▶ **WHAT IS BEING ASKED**
Output, word for word, the lines of this listing that fall between the line with "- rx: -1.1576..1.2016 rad" and the line with "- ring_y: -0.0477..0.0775", counting both of those lines, and no others.

▶ **DATA PROVIDED**
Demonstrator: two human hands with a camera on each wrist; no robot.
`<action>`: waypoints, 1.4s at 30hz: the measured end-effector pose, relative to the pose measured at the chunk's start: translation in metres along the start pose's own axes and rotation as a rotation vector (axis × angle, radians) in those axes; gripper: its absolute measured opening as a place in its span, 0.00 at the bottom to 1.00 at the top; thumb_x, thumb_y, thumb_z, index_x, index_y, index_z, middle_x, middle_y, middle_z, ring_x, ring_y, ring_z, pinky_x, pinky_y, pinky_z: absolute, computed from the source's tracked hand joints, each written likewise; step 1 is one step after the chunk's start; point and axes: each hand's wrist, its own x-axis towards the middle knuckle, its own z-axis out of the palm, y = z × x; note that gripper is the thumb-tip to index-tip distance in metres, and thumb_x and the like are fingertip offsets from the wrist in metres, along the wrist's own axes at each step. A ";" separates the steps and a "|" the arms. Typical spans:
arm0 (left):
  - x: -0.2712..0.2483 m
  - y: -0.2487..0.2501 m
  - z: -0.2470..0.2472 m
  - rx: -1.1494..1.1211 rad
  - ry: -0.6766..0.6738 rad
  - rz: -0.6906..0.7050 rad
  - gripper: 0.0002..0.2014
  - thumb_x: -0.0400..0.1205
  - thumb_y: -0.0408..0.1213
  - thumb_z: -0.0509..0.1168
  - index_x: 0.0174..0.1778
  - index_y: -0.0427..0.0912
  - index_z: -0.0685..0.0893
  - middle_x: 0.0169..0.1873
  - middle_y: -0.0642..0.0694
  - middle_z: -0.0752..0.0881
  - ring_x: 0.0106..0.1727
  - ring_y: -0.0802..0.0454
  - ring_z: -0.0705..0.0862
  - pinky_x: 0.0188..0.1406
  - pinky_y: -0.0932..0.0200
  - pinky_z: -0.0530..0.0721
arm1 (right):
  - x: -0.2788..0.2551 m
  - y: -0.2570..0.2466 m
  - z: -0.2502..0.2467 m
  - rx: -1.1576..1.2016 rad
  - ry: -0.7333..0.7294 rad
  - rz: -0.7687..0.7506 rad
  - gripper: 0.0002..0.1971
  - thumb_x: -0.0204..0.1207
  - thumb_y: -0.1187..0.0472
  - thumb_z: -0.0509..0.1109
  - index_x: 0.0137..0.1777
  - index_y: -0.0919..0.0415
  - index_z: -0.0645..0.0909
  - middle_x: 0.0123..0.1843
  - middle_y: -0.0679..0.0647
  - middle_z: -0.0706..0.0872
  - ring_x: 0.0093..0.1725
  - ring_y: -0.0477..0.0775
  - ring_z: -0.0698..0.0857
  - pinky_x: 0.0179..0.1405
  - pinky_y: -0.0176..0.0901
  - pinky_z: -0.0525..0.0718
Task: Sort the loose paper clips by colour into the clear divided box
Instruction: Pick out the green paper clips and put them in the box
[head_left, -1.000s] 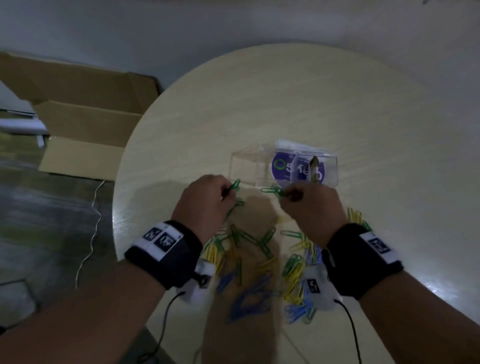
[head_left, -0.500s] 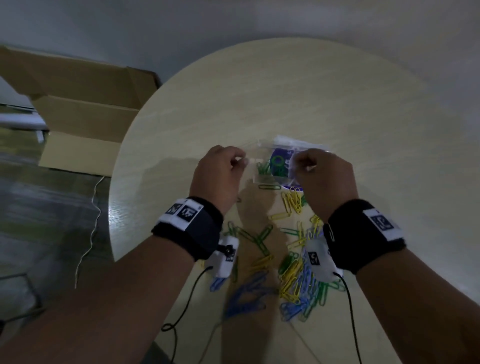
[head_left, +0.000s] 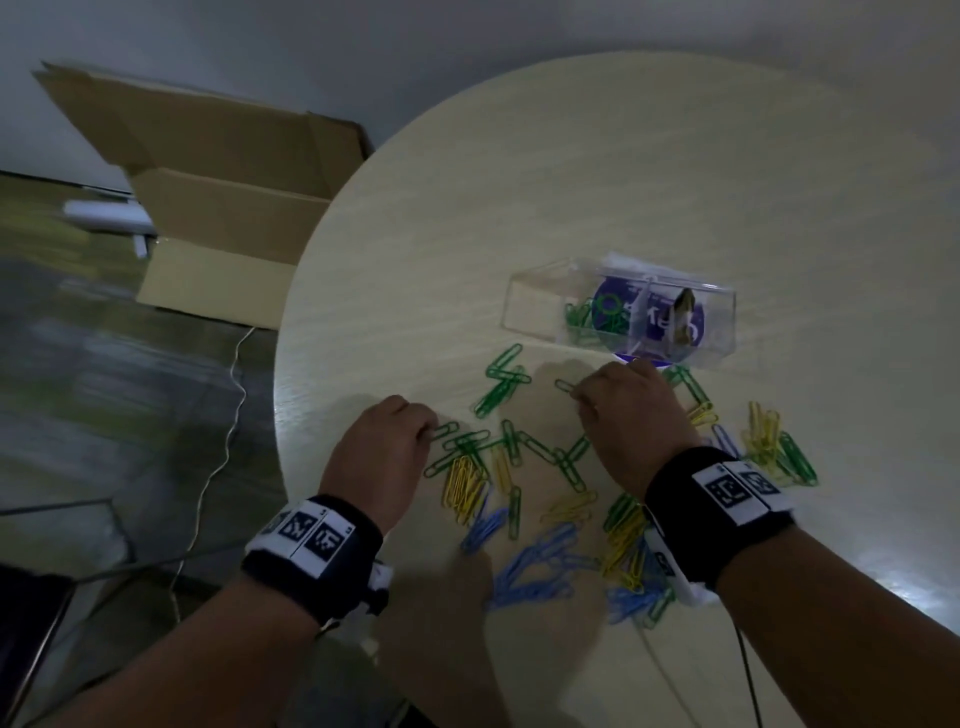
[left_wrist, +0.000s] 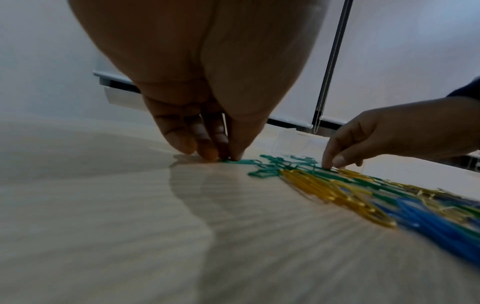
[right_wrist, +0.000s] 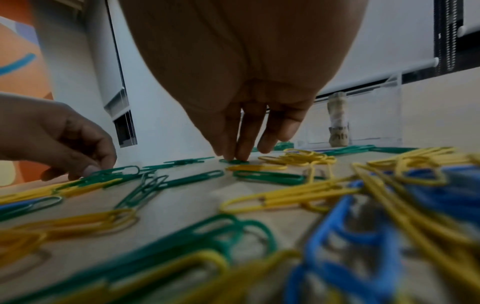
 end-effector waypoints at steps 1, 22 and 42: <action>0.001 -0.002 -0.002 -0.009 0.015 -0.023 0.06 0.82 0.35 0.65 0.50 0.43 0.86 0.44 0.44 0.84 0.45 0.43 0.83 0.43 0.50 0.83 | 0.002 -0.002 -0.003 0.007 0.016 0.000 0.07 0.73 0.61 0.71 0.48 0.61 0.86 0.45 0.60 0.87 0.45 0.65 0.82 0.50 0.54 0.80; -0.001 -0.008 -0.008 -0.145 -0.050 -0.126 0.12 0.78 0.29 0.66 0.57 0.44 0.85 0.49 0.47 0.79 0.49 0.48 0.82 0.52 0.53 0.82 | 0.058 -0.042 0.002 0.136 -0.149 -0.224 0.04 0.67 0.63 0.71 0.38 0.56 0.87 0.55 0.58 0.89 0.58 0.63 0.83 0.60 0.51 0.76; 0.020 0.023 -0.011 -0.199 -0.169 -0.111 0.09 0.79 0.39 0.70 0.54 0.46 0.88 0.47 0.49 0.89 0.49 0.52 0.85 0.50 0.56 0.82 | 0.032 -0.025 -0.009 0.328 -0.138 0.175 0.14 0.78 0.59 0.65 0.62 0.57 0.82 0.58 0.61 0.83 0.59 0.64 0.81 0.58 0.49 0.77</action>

▶ **THE COMPLETED TASK**
  - rx: -1.1576..1.2016 rad
  - ry: -0.7333..0.7294 rad
  - rz: -0.7687..0.7506 rad
  - gripper: 0.0002..0.1971
  - thumb_x: -0.0204..0.1207
  - thumb_y: -0.1187..0.0472
  - thumb_z: -0.0509..0.1109
  - index_x: 0.0137..0.1777
  - index_y: -0.0919..0.0415
  - index_z: -0.0645..0.0909
  - middle_x: 0.0123..0.1843
  - middle_y: -0.0679..0.0647
  - middle_z: -0.0706..0.0872
  - ring_x: 0.0093..0.1725
  - ring_y: -0.0477..0.0775

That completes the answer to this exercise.